== Supplied data ==
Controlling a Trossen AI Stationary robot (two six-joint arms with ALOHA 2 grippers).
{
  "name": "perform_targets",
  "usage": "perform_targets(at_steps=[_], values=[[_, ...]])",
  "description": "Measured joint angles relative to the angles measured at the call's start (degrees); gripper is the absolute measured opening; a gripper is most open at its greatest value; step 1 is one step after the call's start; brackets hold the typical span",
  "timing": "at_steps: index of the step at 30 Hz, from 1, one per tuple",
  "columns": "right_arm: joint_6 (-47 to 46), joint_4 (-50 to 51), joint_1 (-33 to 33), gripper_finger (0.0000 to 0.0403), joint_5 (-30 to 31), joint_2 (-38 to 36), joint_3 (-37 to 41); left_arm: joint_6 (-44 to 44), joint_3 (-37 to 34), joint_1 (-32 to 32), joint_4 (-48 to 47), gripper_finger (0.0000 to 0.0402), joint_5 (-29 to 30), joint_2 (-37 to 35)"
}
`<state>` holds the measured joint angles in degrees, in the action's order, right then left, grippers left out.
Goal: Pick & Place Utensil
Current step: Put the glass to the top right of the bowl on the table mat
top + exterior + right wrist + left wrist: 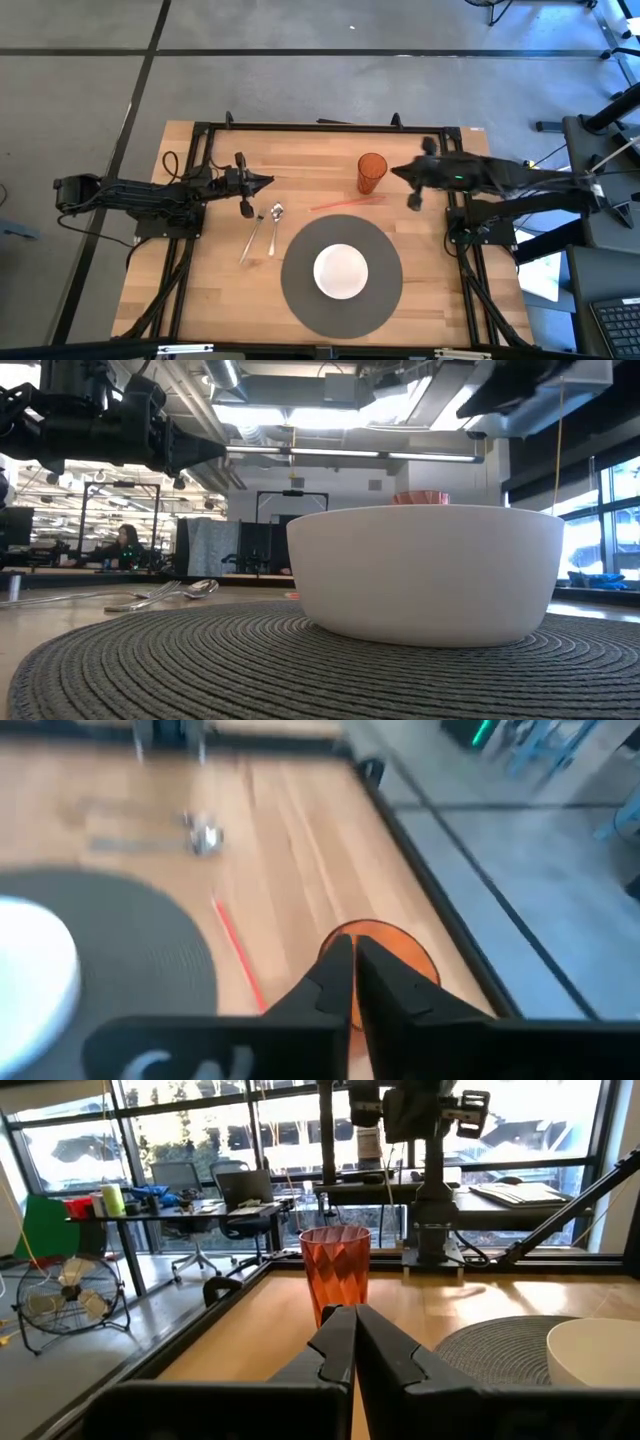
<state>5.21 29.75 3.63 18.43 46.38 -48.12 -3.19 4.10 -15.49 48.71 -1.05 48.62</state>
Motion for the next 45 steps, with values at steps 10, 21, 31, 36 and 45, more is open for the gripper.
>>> perform_targets(at_steps=[10, 21, 31, 36, 45], values=[[11.2, 20.6, 0.8, 0.0141, -5.2, 23.7, -25.1, 1.1, 0.0, 0.0, -2.1, 0.0002, 0.0, 0.0], [13.7, 33.6, 4.6, 0.0281, -7.4, 34.1, -30.4, 1.1, 0.0, 0.0, -2.3, 0.0001, 0.0, 0.0], [16.9, 31.4, 8.8, 0.0289, -13.9, 37.7, -30.0, 0.7, 0.0, 0.0, -2.3, 0.0004, -0.1, 0.0], [16.9, 31.8, 9.9, 0.0289, -14.0, 39.7, -30.0, 0.7, 0.0, 0.0, -2.3, 0.0001, -0.1, 0.0], [16.5, 31.8, 11.3, 0.0285, -13.5, 43.3, -30.0, 0.9, 0.0, 0.0, -2.3, 0.0004, -0.1, 0.0]])
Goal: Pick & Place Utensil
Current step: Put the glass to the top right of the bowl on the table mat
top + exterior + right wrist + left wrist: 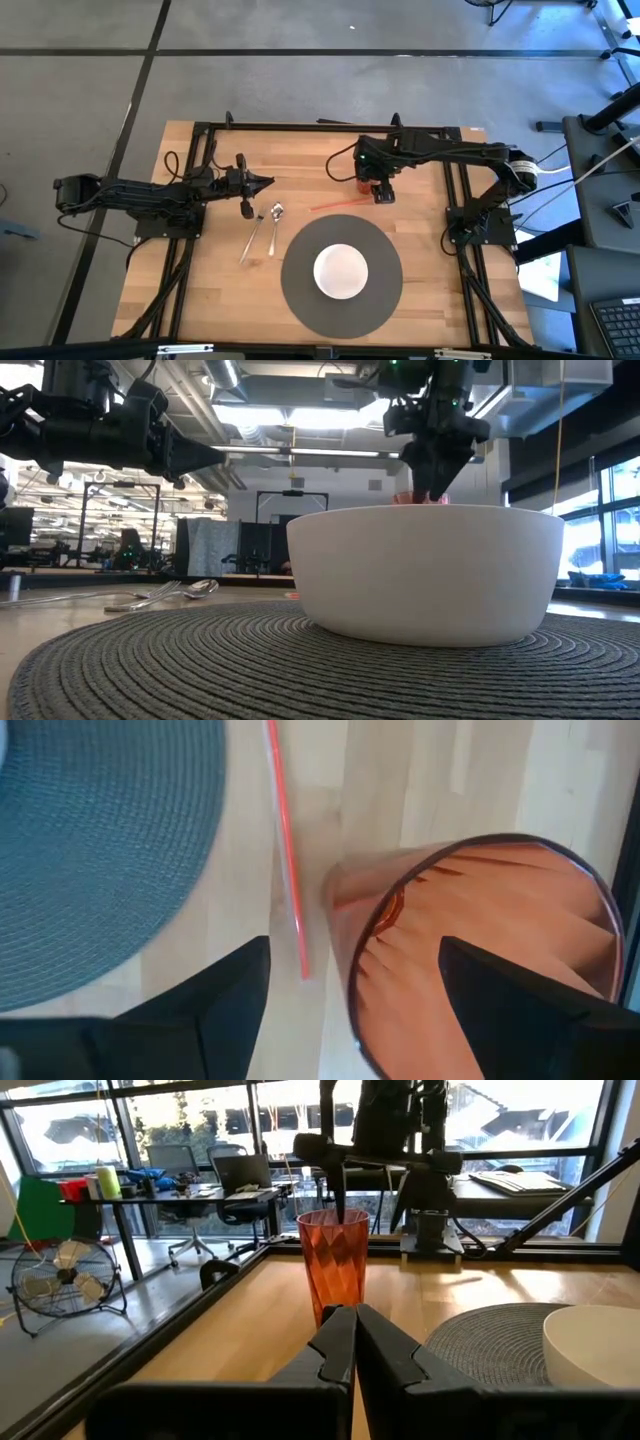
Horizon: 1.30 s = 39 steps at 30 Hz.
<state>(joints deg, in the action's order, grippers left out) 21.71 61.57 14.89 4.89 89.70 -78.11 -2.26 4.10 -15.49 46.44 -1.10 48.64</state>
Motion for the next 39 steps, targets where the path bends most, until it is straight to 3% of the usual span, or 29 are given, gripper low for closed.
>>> perform_targets(at_steps=[4, 8, 16, 27, 32, 39], values=[[0.1, 0.0, 0.4, 0.0257, 0.1, 0.9, 0.0, 0.0, 0.0, 0.0, 0.0, 0.0001, 0.0, 0.0], [0.3, 0.1, 0.4, 0.0202, 0.1, 1.6, 0.0, 0.0, 0.0, 0.0, 0.0, 0.0003, 0.0, 0.0], [2.3, 0.6, 0.4, 0.0021, 1.4, 1.8, 0.0, 0.0, 0.0, 0.0, 0.0, 0.0003, 0.0, 0.0], [0.4, 9.5, -2.0, 0.0012, 1.4, -1.8, -4.3, 0.0, 0.0, 0.0, 0.0, 0.0005, 0.0, 0.0], [-4.0, 10.5, -8.0, 0.0011, -3.0, -8.1, -4.6, 0.1, 0.0, 0.0, 0.0, 0.0002, 0.0, 0.0], [-14.1, 11.2, -18.1, 0.001, -3.7, -14.6, 0.2, 0.5, 0.0, 0.0, 0.0, 0.0004, 0.0, 0.0]])
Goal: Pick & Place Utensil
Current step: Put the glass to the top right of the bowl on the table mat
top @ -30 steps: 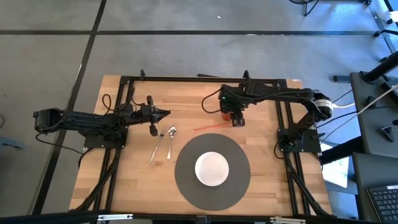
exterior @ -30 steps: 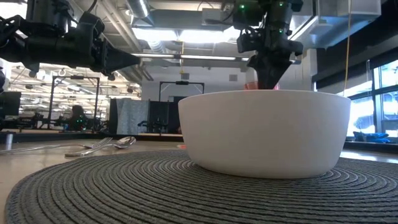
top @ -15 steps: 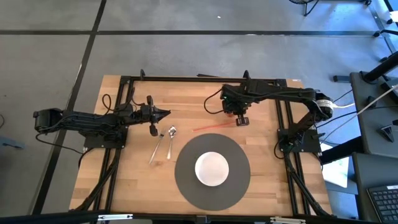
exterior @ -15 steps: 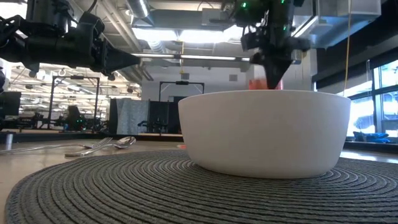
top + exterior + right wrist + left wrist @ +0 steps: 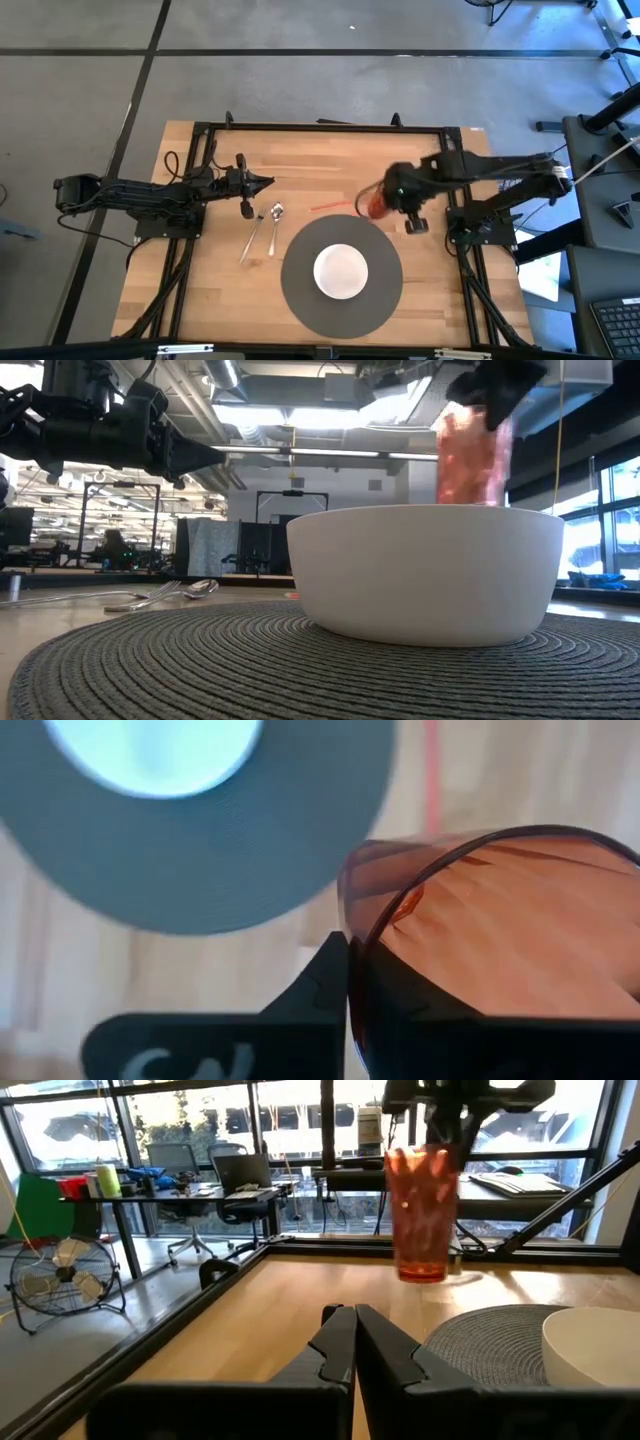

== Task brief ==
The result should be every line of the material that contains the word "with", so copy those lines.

== Response to the task ==
Controlling a Trossen AI Stationary robot (two six-joint arms with ALOHA 2 grippers).
Motion for the next 45 steps, with values at steps 10, 21, 31, 36 and 45, more is open for the gripper.

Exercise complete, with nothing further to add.